**Information shown**
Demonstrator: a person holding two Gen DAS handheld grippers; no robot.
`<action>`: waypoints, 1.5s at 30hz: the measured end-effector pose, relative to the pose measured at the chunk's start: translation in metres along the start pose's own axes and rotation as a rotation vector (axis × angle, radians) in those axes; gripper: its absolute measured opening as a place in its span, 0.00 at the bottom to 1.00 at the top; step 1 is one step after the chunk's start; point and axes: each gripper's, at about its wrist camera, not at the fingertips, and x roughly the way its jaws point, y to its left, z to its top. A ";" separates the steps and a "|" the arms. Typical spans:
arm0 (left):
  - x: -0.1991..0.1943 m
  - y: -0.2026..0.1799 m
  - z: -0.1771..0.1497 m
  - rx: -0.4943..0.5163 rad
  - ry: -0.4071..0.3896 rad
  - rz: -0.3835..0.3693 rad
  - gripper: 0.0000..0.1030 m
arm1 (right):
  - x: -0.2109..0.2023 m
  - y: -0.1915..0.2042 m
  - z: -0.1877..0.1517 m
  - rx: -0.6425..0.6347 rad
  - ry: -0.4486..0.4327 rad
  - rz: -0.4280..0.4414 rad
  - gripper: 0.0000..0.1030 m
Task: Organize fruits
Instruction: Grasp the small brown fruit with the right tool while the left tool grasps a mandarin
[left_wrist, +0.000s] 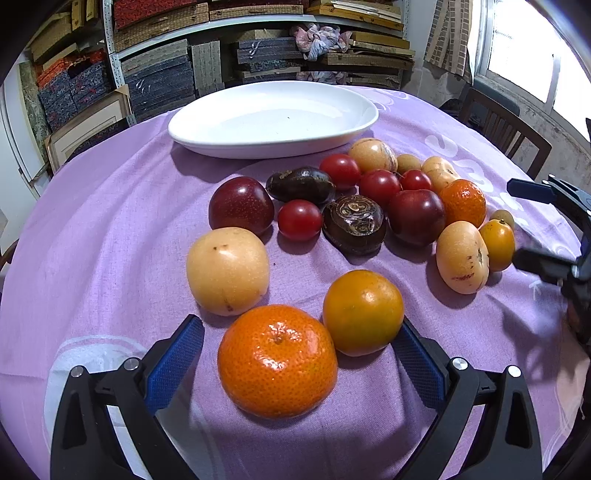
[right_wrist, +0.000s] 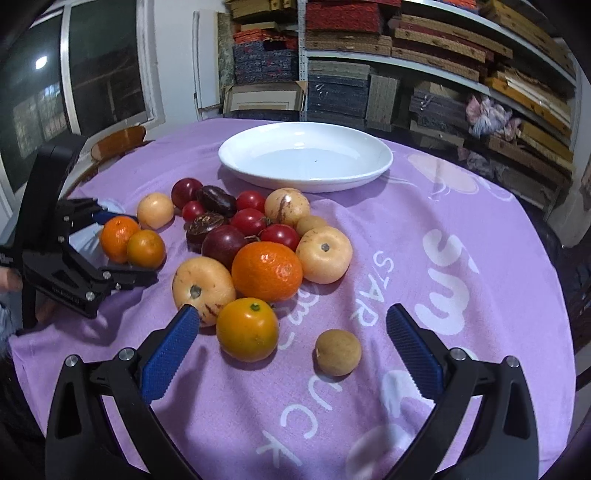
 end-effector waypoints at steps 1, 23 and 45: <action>0.000 0.000 0.000 0.000 0.000 -0.001 0.97 | -0.001 0.004 -0.003 -0.021 0.006 -0.005 0.96; -0.001 0.001 -0.001 -0.001 0.000 -0.007 0.97 | 0.001 -0.015 -0.013 -0.044 0.067 -0.064 0.24; -0.001 0.001 -0.002 -0.003 -0.001 -0.007 0.97 | 0.017 -0.026 0.089 -0.024 -0.011 -0.004 0.26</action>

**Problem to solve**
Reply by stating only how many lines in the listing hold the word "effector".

**Answer to this task**
2